- [Your objective]: Reproduce every line of the listing exactly.

- [Raw data]:

----------

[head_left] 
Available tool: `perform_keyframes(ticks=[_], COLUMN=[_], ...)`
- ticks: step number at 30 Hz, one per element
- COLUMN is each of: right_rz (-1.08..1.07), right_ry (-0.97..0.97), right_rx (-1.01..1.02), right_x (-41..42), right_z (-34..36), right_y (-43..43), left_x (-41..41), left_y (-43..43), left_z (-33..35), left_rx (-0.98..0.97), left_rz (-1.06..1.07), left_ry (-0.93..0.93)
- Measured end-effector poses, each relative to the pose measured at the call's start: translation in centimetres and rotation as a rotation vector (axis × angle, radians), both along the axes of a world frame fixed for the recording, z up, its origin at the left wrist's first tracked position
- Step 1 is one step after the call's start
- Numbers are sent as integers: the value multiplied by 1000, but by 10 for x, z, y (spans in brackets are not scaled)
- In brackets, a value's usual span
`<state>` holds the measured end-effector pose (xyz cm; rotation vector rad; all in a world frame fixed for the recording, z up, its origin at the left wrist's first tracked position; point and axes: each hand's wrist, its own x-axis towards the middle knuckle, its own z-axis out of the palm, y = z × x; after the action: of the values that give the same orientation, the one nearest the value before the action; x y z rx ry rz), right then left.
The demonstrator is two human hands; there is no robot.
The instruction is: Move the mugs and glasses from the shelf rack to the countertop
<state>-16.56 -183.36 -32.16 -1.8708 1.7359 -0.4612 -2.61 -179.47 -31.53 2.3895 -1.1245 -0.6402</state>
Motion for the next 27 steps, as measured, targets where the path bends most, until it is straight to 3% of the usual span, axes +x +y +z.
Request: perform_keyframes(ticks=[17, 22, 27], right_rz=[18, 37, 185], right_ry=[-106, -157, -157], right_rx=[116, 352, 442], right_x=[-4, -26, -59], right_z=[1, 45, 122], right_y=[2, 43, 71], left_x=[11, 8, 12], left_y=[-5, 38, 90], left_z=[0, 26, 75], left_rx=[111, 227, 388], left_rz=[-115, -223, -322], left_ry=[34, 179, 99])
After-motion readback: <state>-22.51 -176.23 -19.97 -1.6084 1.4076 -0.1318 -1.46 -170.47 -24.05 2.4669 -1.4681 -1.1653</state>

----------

- [Exercise response]:
[head_left] 
Available tool: `perform_keyframes(ticks=[_], COLUMN=[_], ...)`
- ticks: step number at 30 Hz, one per element
- COLUMN is each of: right_rz (-1.08..1.07), right_ry (-0.97..0.97), right_rx (-1.01..1.02), right_x (-41..42), right_z (-34..36), right_y (-43..43), left_x (-41..41), left_y (-43..43), left_z (-33..35), left_rx (-0.98..0.97), left_rz (-1.06..1.07), left_ry (-0.93..0.93)
- Measured end-effector poses, each relative to the pose measured at the call's start: translation in centimetres and rotation as a rotation vector (axis × angle, radians), both along the axes of a world frame fixed for the recording, z up, its origin at the left wrist's first tracked position
- Step 1 is one step after the call's start
- Numbers are sent as integers: the value multiplied by 1000, but by 10 for x, z, y (spans in brackets are not scaled)
- In brackets, a value's usual span
`<state>` holds the measured end-effector pose (xyz cm; rotation vector rad; all in a world frame fixed for the recording, z up, its origin at the left wrist's first tracked position; point and axes: each hand's wrist, its own x-axis towards the middle knuckle, its own z-axis out of the palm, y = z × x; after the action: of the values that give the same orientation, the one nearest the value before the action; x y z rx ry rz), right then left.
The demonstrator is two human hands; there is no robot.
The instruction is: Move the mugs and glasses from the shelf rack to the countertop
<state>-16.56 -183.36 -32.16 -1.8708 1.7359 -0.4612 -2.61 -179.47 -31.53 2.3895 -1.1245 -0.6402</state>
Motion for the next 27 steps, as measured, targets where the path bends most, until it is straight to 3% of the usual span, axes +x +y +z.
Request: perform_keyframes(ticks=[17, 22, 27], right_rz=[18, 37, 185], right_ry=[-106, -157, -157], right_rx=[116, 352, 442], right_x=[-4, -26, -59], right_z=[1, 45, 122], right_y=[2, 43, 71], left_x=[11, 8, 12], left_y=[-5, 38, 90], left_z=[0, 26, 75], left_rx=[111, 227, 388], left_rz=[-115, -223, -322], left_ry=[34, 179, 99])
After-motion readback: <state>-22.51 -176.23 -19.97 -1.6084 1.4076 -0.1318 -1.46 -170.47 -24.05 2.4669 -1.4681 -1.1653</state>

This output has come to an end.